In the previous article talking about d2i I had not mentioned the thought process on how I reversed the file and understood its structure. I thought this could interest a few people.

This is the thought process behind this previous article:

About d2i files

Having done some work in the emulation of the game Dofus as well as the bot side of it I knew that information such as weapon names, dialogues, maps, musics etc were stored in local files.

I knew that d2i files were the files responsible for the npc dialogues, thus I decided to try to understand them. You can follow this tutorial with the same file I used which can be found here:

Pattern Recognition

Knowing we are working with a video game, the data must be stored in an easy way to read otherwise there would be no point having them locally. After all the principle of local game resources is to speedup loading times.

My first approach was to open the file in atom, maybe with a bit of luck it would be something readable like JSON. And it turns out part of the file was readable. Lucky us that meant that there was no encryption on the data.

Readable d2i lines
Readable d2i lines

However some of the lines were completely not readable.

Unreadable d2i lines

My next step was opening it into a Hex editor since the jumbled text meant it wasn’t meant to be a readable text format.

Upon opening the file into a Hex Editor something caught my eye straightaway!

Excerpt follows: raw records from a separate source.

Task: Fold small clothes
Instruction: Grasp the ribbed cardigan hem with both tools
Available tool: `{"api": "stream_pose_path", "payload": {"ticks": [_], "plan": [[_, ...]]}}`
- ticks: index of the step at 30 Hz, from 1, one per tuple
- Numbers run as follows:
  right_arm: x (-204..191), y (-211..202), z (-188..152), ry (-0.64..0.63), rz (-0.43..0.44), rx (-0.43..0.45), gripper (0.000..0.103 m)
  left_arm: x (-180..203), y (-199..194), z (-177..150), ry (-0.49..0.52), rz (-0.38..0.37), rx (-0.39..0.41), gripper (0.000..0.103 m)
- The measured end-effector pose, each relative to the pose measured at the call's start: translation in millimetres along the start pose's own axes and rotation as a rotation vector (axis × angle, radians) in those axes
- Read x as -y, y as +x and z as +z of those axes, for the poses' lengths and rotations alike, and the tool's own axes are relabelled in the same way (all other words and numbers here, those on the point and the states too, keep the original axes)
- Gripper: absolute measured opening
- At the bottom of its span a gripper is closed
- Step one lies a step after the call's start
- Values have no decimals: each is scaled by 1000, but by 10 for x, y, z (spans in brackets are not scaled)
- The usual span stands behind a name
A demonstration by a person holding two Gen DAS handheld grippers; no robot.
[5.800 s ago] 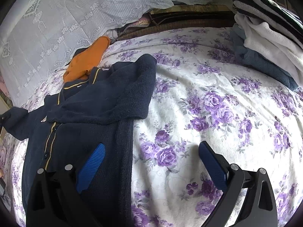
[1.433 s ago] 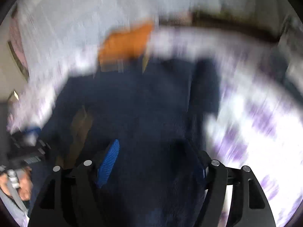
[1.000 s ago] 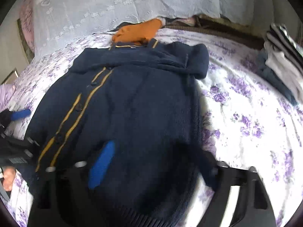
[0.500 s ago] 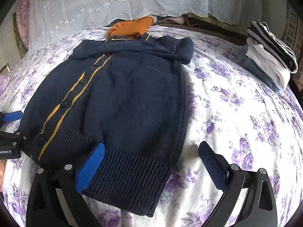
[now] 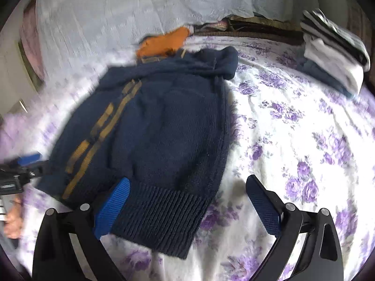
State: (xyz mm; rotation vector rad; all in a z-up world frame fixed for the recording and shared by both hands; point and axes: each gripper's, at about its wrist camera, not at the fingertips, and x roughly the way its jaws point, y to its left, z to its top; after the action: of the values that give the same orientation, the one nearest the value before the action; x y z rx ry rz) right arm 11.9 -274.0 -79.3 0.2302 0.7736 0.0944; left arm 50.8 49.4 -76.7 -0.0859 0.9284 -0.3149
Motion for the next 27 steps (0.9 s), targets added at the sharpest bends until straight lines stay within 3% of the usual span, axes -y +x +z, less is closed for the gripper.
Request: {"api": "stream_pose_path", "payload": {"ticks": [4,7,11,16,22,27], "plan": [[378,-216,-52,168,187,78,92,-240,-91,138,-77,-81,8,99],[520,-195,-89,249,261,60,83,-303,-82,264,-99,-146,-11,99],[493,-143,-77,255,281,33,73,-216,47,346,-77,-185,-47,99],[455,-79,-72,244,267,1,73,-249,349,294,-92,-193,-112,99],[480,-7,-8,272,285,-27,73,-329,425,462,-142,-283,-113,99],[455,86,166,260,285,-42,72,-349,622,602,-154,-307,-136,99]]}}
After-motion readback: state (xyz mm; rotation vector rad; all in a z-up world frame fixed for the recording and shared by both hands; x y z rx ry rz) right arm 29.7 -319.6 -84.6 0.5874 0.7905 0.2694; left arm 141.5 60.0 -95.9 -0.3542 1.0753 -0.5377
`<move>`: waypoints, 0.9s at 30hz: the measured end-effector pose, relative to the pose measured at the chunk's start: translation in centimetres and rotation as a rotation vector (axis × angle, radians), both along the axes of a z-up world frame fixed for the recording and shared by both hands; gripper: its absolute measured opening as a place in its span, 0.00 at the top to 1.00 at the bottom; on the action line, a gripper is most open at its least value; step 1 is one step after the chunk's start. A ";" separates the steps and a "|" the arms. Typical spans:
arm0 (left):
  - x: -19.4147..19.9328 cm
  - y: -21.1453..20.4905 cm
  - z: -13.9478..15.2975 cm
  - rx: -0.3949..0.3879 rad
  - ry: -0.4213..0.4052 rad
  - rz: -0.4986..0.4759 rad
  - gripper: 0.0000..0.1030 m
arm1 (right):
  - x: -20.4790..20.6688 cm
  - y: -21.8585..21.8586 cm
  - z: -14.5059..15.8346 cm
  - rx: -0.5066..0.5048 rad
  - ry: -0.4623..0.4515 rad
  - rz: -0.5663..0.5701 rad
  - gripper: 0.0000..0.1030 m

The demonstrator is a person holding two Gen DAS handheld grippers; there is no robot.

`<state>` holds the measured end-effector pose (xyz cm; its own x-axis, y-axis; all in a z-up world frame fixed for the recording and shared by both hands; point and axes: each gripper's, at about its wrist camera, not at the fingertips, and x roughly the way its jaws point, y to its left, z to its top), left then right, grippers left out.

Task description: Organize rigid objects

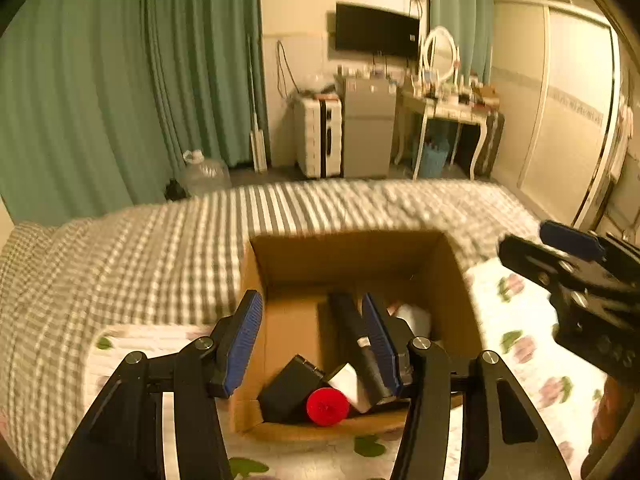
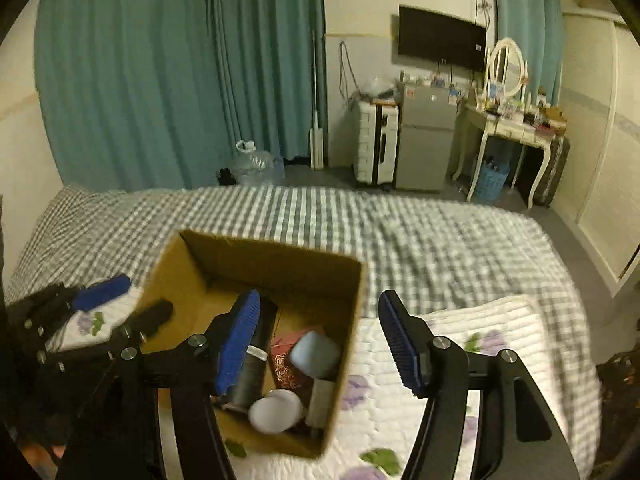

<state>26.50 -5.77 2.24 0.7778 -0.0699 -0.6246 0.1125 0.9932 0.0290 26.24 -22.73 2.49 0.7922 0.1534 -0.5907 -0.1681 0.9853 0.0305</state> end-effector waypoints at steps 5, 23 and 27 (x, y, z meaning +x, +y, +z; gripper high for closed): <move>-4.8 0.4 5.9 -0.027 -0.110 0.010 0.38 | -5.6 -0.9 5.6 -0.018 -0.071 -0.006 0.40; -17.8 2.2 10.1 -0.047 -0.352 -0.045 0.30 | -18.1 0.1 8.9 0.101 -0.239 -0.051 0.09; -17.0 1.7 6.0 0.044 -0.329 -0.017 0.30 | -17.3 0.7 5.1 0.077 -0.251 -0.051 0.01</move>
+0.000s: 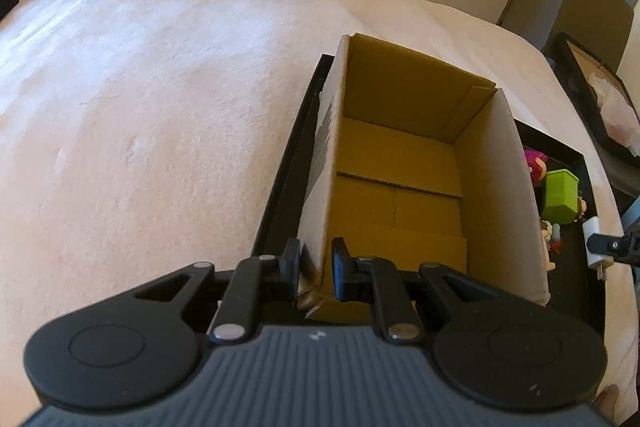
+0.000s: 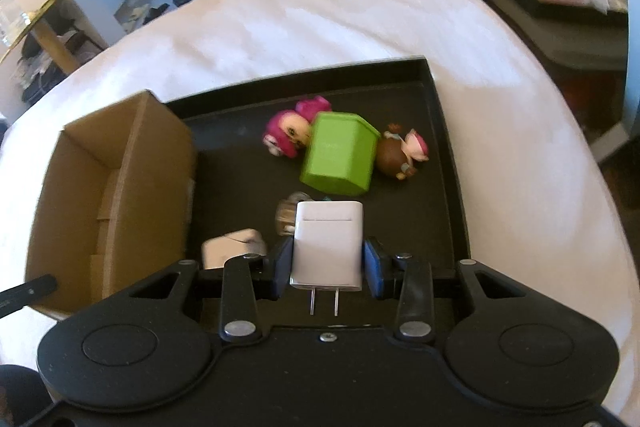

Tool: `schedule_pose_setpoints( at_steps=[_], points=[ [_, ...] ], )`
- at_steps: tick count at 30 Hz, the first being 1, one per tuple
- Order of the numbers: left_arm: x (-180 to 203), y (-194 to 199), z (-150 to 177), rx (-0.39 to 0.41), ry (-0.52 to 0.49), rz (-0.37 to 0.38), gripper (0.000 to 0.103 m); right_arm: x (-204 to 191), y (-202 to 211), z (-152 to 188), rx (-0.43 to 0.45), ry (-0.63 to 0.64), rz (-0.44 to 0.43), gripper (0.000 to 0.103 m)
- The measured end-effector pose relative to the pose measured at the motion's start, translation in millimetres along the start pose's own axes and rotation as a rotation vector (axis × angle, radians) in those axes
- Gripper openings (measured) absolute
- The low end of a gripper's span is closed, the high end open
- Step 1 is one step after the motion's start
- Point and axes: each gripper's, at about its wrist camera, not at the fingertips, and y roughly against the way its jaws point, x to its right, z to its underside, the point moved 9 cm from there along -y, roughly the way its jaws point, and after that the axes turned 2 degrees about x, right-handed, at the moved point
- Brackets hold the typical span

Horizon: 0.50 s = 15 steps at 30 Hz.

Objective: Organize rigid objects
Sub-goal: 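Carry the white adapter with the right gripper into the cardboard box and release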

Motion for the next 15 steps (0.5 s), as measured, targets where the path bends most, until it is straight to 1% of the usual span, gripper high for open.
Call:
schedule_pose_setpoints(
  at_steps=[2,10,15],
  points=[
    [-1,1,0,0.007,0.006,0.013,0.015,-7,7,-1,0.007,0.005,-0.010,0.037],
    [-4,2,-1,0.025,0.030,0.051,0.015,-64,25,-10,0.040,0.072,-0.042,0.037],
    [-7,2,-2,0.035,0.057,0.092,0.014,-98,33,-17,0.055,0.113,-0.067,0.037]
  ],
)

There was a pattern at least a visible one! I did not know what it represented nor how to interpret it but at least there was hope.

Visible pattern on the right panel

We can clearly see some repetition on the right panel and if we look at the Hex data we can see a lot of the 2 bytes groups ending in 00 or 00001.

Making sense of the Hex data

So I first decided to look at the beginning of the file and noticed that the beginning of the first string was after a group of 4 bytes and 2 bytes.

first line of the file

The number seems very “lucky” as this could easily be 3, 2 bytes integer or 1, 4 bytes integer and one 2 bytes integer.

While still looking at the beginning of the file I noticed something else that was interesting. The first string in the file is written twice (red) and we notice in the group of 4 bytes that make the beginning of the string they both have the first 2 unreadable bytes (blue)

String Start Pattern

0022 converted to int gives us 34 which coincidentally is the length of the string. Looking further we can see that every string starts with a 2 bytes integer that specifies the length of the string.

If we look at the first 4 bytes as an int we have the number: 26343905 (0191F9E1)

If we select all the bytes until we arrive the end of all the string listing we get the same number. So the first 4 bytes of a d2i file are representative of the size of the string data.

If we look at the next 4 bytes as an int they make: 1957787 (001DDF9B) This leads us to the beginning of another listing of string

Hex pointers . . . Wait what???

Yes now we are going to the boring or interesting stuff. If we go back to the end of our first string listing we notice a pattern in the hex data. The first 4 bytes group is such a perfect set: 00000001

If we look closer we see a pattern emerge:

Emerging id pattern

We see here that we have a value getting incremented same principle as an ID this would make sense since those files are data storage for the game.

We also notice the 01 that is repeating after each ID. until the next ID we have another 8 bytes we can easily see that they are also two numbers:
4 (00000004) and 40 (00000028)

From there I just followed my gut for ID 01 we get the number 4 which was the position of the first string in our file. the position is 4 if we count the first 4 bytes which are the size of the data. The second number 40 if we look at the 40th byte from the start we see its the same string as the first one but without capital letters or accents.

From this I deducted the following format which is explained in my previous blog post:

ID (Orange), diacritic exists? (cyan), string pointer (brown), diacritic pointer (blue)

I then checked with the second ID see if it corresponded to the second string and it did. from there I wrote a simple parser which then became a fully fledged reader:


This was a very fun and entertaining challenge which forced me to use logic as well as understanding my environment and following my gut. It was important to keep in mind that the file came from a game and thus reading time was as important as accessibility.